Aspect Ratio of Bounding Boxes	Horizontal coordinate: Aspect ratio of the target bounding boxes Vertical coordinate: Number of bounding boxes in all images	The chart of the metric is generally in Poisson distribution, which is closely related to application scenarios. This metric is mainly used to compare the differences between the training set and the validation set. For example, if the training set is a rectangle, the result will be significantly affected if the validation set is close to a square.
Area Ratio of Bounding Boxes	Horizontal coordinate: Area ratio of the target bounding boxes, that is, the ratio of the bounding box area to the entire image area. A larger value indicates a higher ratio of the object in the image. Vertical coordinate: Number of bounding boxes in all images	The metric is used to determine the distribution of anchors used in the model. If the target bounding box is large, set the anchor to a large value.
Marginalization Value of Bounding Boxes	Horizontal coordinate: Marginalization degree, that is, the ratio of the distance between the center point of the target bounding box and the center point of the image to the total distance of the image. A larger value indicates that the object is closer to the edge. (The total distance of an image is the distance from the intersection point of a ray (that starts from the center point of the image and passes through the center point of the bounding box) and the image border to the center point of the image.) Vertical coordinate: Number of bounding boxes in all images	Generally, the chart of the metric is in normal distribution. The metric is used to determine whether an object is at the edge of an image. If a part of an object is at the edge of an image, you can add a dataset or do not label the object.

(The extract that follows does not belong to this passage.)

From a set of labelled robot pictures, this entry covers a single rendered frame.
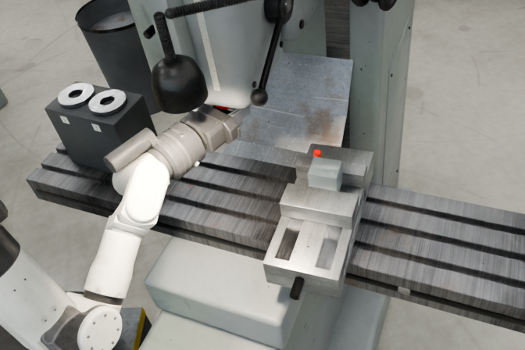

Overlap Score of Bounding Boxes Overlap Score of Bounding Boxes	Horizontal coordinate: Overlap degree, that is, the part of a single bounding box overlapped by other bounding boxes. The value ranges from 0 to 1. A larger value indicates that more parts are overlapped by other bounding boxes. Vertical coordinate: Number of bounding boxes in all images	The metric is used to determine the overlapping degree of objects to be detected. Overlapped objects are difficult to detect. You can add a dataset or do not label some objects based on your needs.
Brightness of Bounding Boxes Brightness of Bounding Boxes	Horizontal coordinate: Brightness of the image in the target bounding box. A larger value indicates brighter image. Vertical coordinate: Number of bounding boxes in all images	Generally, the chart of the metric is in normal distribution. The metric is used to determine the brightness of an object to be detected. In some special scenarios, the brightness of an object is low and may not meet the requirements.
Blur Score of Bounding Boxes Clarity of Bounding Boxes	Horizontal coordinate: Clarity of the image in the target bounding box. A larger value indicates higher image clarity. Vertical coordinate: Number of bounding boxes in all images	The metric is used to determine whether the object to be detected is blurred. For example, a moving object may become blurred during collection and its data needs to be collected again.